Problem statement ->
Lines with "target": state how many there are in the records below, and nothing else.

Data excerpts
<<<<

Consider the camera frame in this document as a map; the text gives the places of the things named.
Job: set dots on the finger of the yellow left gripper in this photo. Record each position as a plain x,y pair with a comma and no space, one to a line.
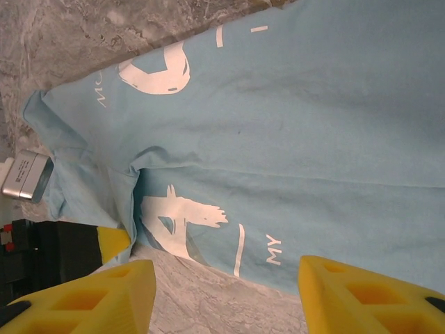
113,243

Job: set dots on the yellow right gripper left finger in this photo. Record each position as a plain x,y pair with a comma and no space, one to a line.
87,306

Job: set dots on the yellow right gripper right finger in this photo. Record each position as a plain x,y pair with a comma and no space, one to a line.
365,306

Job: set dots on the light blue printed t-shirt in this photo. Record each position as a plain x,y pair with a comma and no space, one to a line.
278,139

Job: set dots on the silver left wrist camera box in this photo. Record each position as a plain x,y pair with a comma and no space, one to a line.
26,175

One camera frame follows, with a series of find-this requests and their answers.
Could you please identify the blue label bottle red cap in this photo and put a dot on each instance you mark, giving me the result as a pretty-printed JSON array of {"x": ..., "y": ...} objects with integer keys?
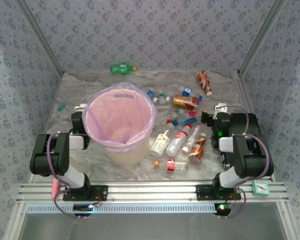
[{"x": 188, "y": 121}]

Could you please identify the clear bottle white cap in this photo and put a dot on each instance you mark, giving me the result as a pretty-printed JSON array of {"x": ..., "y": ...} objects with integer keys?
[{"x": 192, "y": 137}]

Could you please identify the blue and white small box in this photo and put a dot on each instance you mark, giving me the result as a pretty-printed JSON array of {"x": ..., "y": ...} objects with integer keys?
[{"x": 187, "y": 91}]

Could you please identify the small bottle blue cap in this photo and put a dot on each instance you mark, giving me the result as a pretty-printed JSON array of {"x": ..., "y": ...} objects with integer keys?
[{"x": 175, "y": 122}]

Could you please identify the brown orange bottle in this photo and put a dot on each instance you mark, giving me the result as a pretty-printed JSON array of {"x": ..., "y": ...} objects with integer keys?
[{"x": 197, "y": 150}]

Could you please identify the clear bottle beige cap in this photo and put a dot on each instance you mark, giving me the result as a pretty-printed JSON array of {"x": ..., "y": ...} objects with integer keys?
[{"x": 174, "y": 115}]

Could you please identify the brown white patterned bottle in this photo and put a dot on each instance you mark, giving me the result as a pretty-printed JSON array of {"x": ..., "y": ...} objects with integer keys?
[{"x": 203, "y": 82}]

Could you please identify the clear bottle red cap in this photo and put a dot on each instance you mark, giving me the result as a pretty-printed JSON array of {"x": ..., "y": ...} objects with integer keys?
[{"x": 169, "y": 121}]

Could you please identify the white bottle orange label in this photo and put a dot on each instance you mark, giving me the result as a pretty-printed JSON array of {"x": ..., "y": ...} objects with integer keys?
[{"x": 160, "y": 145}]

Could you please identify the clear bottle orange cap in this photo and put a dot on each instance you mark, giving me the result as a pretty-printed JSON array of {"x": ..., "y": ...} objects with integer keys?
[{"x": 170, "y": 165}]

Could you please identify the clear bottle blue cap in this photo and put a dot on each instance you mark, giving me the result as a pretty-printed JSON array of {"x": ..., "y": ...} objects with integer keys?
[{"x": 150, "y": 93}]

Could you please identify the beige plastic bin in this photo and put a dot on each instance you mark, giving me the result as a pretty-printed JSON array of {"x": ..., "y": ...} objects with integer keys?
[{"x": 130, "y": 157}]

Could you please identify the green bottle yellow cap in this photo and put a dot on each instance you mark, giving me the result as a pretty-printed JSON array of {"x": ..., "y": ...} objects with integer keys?
[{"x": 121, "y": 69}]

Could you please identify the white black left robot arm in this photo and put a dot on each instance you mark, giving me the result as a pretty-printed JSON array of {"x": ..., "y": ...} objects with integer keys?
[{"x": 72, "y": 178}]

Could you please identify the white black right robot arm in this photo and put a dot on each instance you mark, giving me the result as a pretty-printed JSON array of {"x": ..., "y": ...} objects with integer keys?
[{"x": 255, "y": 162}]

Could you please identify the small teal plastic object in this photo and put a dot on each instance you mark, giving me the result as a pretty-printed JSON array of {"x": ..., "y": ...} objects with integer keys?
[{"x": 61, "y": 106}]

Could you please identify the grey marbled table cloth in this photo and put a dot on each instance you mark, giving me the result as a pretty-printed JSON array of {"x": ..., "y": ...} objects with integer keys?
[{"x": 102, "y": 172}]

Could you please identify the mint green clock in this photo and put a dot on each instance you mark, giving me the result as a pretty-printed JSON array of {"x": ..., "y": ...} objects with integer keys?
[{"x": 260, "y": 188}]

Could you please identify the black controller board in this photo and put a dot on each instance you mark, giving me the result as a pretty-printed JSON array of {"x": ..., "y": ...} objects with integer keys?
[
  {"x": 222, "y": 208},
  {"x": 82, "y": 207}
]

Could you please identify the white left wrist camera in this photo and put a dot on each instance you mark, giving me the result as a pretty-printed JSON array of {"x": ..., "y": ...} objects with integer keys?
[{"x": 79, "y": 108}]

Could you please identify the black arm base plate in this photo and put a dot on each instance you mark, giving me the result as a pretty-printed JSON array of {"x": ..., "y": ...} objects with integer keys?
[
  {"x": 205, "y": 192},
  {"x": 100, "y": 192}
]

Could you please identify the aluminium mounting rail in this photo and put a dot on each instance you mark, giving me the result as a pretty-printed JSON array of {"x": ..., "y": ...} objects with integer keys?
[{"x": 152, "y": 192}]

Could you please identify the aluminium frame post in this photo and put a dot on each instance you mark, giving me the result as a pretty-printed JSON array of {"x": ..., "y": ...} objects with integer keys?
[
  {"x": 263, "y": 37},
  {"x": 41, "y": 37}
]

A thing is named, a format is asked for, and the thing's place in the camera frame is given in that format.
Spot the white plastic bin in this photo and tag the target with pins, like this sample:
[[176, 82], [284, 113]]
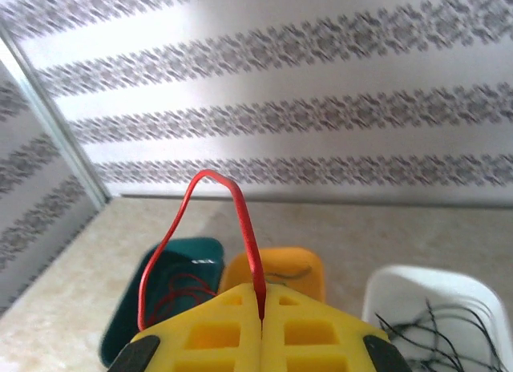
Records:
[[401, 292]]

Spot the dark teal plastic bin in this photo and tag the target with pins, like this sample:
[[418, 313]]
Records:
[[124, 316]]

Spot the orange plastic bin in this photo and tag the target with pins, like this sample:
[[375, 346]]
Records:
[[248, 268]]

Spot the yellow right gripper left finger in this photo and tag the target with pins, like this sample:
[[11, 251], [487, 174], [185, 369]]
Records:
[[208, 340]]

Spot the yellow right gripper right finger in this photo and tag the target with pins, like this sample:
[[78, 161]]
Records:
[[320, 340]]

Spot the aluminium edge rail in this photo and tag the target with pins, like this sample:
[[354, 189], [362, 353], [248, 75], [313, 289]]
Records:
[[320, 200]]

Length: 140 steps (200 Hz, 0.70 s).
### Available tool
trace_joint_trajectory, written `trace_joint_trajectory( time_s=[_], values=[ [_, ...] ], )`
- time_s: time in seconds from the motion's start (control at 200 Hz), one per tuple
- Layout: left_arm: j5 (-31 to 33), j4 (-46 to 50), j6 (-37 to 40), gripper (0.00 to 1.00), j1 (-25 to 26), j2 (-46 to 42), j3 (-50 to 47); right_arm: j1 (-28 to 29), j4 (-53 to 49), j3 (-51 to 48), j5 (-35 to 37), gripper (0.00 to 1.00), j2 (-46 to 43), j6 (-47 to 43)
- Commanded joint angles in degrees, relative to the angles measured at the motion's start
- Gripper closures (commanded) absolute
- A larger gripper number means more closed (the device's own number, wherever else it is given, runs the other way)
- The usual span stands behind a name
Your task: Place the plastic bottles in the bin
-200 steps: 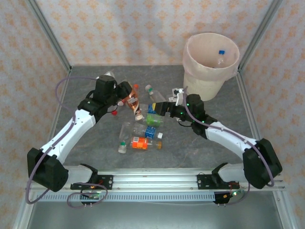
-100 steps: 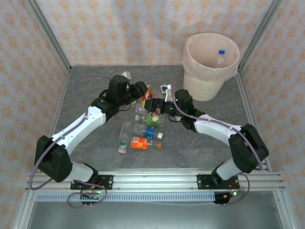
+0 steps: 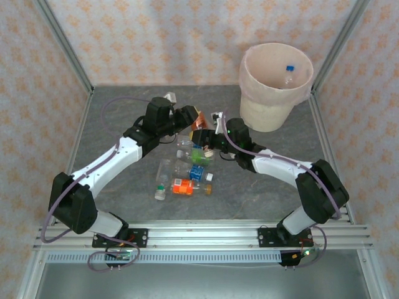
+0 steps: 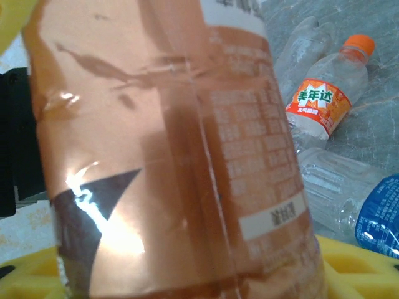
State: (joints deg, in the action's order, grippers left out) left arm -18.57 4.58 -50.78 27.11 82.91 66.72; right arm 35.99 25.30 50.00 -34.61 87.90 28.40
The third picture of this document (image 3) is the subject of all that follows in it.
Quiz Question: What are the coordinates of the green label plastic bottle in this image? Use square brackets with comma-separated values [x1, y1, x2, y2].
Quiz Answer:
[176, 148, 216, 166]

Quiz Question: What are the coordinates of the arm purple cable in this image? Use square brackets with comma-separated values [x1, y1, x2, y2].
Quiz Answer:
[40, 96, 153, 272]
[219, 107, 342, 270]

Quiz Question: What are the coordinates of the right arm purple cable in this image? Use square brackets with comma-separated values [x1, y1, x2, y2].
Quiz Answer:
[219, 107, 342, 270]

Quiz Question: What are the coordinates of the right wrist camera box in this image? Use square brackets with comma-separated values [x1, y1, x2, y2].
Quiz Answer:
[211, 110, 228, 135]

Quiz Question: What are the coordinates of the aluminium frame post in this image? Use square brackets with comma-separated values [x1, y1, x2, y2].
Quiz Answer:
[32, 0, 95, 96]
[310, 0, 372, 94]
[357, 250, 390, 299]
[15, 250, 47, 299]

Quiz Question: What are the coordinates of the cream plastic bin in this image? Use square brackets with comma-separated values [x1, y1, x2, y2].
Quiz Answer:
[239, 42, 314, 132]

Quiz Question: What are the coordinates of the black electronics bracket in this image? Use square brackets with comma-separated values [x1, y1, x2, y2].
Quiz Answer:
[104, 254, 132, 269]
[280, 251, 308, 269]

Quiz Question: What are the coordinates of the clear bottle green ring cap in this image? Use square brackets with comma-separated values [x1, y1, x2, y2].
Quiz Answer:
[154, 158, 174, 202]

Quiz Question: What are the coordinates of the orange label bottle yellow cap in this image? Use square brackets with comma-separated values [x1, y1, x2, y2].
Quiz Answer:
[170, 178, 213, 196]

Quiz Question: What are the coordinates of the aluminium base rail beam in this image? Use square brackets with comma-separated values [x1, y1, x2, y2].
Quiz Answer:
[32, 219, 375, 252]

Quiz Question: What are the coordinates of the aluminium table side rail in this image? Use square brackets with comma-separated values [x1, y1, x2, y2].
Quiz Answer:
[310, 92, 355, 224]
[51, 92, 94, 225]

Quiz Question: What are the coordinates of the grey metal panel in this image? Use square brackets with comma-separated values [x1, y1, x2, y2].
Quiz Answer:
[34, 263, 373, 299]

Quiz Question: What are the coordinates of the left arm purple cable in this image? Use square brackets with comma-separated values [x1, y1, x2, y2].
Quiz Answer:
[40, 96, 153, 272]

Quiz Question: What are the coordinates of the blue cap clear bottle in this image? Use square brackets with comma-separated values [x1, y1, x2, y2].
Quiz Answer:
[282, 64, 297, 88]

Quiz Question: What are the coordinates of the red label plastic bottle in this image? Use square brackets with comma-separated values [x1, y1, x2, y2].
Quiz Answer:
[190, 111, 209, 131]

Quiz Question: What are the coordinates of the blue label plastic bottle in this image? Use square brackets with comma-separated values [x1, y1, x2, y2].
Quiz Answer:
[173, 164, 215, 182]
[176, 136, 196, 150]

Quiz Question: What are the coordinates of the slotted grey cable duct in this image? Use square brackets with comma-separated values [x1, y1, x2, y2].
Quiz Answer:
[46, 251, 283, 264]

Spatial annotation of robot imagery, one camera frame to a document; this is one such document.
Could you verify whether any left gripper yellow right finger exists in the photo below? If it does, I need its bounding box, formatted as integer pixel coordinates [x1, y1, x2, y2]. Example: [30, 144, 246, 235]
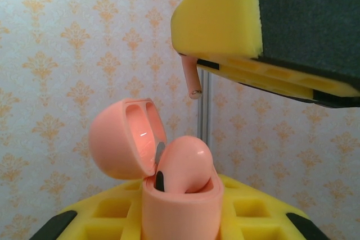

>>>>

Response to the task ->
6